-- Task requirements --
In the entries that follow, the first line to write out is the one containing "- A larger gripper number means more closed", and the last is the one containing "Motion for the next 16". Reproduce that stretch exactly, with nothing before or after it.

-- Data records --
§ §
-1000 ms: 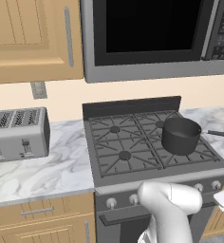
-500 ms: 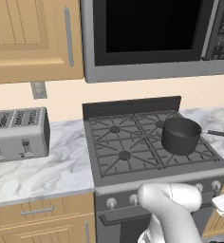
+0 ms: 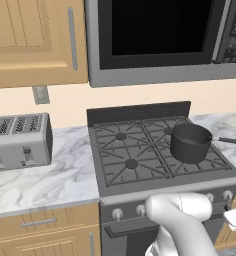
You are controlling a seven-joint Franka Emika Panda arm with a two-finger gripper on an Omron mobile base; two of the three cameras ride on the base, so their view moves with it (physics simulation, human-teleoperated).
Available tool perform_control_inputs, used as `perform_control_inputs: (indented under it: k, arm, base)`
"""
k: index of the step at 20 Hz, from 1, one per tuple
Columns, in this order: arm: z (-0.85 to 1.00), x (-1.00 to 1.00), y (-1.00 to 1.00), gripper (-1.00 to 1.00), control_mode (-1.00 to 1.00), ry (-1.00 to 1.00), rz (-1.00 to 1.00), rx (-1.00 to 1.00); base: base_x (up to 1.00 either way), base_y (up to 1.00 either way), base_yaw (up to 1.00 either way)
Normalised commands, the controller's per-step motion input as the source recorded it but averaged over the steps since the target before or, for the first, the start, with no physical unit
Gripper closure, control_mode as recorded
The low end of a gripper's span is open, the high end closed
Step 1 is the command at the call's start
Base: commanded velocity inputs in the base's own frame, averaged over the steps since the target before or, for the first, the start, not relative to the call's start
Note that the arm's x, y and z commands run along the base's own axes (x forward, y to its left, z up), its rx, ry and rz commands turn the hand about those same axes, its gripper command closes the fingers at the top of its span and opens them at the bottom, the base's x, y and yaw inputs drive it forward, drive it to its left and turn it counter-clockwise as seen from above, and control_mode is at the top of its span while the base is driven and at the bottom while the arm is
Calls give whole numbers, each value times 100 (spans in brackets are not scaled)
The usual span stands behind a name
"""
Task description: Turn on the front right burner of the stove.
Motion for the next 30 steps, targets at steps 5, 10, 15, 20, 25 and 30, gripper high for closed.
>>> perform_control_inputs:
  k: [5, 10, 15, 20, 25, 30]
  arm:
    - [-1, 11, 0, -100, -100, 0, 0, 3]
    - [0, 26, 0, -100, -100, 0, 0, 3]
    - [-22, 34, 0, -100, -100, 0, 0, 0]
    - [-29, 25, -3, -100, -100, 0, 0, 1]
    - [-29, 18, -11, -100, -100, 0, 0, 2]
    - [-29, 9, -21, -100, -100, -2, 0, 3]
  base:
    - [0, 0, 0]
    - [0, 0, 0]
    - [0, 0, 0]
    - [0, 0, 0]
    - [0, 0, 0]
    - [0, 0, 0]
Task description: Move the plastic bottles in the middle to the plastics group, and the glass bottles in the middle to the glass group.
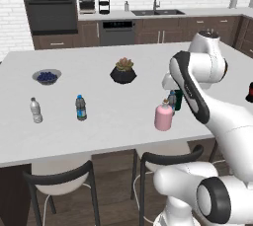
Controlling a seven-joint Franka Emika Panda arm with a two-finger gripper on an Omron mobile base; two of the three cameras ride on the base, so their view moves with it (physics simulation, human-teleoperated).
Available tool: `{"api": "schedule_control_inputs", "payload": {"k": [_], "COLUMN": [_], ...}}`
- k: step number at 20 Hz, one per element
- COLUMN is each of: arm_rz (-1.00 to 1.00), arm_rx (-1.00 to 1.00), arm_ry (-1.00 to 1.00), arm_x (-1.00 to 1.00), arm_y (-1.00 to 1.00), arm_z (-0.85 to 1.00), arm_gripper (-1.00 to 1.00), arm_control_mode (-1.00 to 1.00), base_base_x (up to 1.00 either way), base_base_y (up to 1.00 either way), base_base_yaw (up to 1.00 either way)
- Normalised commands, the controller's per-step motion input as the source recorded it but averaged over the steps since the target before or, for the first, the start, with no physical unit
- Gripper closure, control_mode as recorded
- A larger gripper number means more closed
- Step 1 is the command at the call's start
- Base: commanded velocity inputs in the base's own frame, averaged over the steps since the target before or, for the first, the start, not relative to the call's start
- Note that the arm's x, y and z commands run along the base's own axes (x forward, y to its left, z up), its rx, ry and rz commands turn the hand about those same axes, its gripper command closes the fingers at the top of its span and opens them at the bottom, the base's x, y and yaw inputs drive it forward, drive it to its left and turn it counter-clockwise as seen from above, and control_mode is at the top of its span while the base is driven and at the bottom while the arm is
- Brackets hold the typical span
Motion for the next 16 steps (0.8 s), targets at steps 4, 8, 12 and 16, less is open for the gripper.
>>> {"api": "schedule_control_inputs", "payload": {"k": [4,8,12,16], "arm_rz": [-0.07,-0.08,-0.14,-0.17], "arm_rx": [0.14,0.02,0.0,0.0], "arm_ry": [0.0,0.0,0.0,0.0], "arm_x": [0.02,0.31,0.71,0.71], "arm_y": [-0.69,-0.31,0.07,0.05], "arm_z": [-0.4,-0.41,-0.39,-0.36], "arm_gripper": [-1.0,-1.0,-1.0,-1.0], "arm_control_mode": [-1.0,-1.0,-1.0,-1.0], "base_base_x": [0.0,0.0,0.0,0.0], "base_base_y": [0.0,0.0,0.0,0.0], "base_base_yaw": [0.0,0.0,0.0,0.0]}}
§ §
-- The answer --
- A larger gripper number means more closed
- Step 1 is the command at the call's start
- Base: commanded velocity inputs in the base's own frame, averaged over the steps since the target before or, for the first, the start, not relative to the call's start
- Note that the arm's x, y and z commands run along the base's own axes (x forward, y to its left, z up), its rx, ry and rz commands turn the hand about those same axes, its gripper command closes the fingers at the top of its span and opens them at the bottom, the base's x, y and yaw inputs drive it forward, drive it to its left and turn it counter-clockwise as seen from above, and control_mode is at the top of its span while the base is driven and at the bottom while the arm is
- Brackets hold the typical span
Motion for the next 16 steps (0.8 s), targets at steps 4, 8, 12 and 16, less is open for the gripper.

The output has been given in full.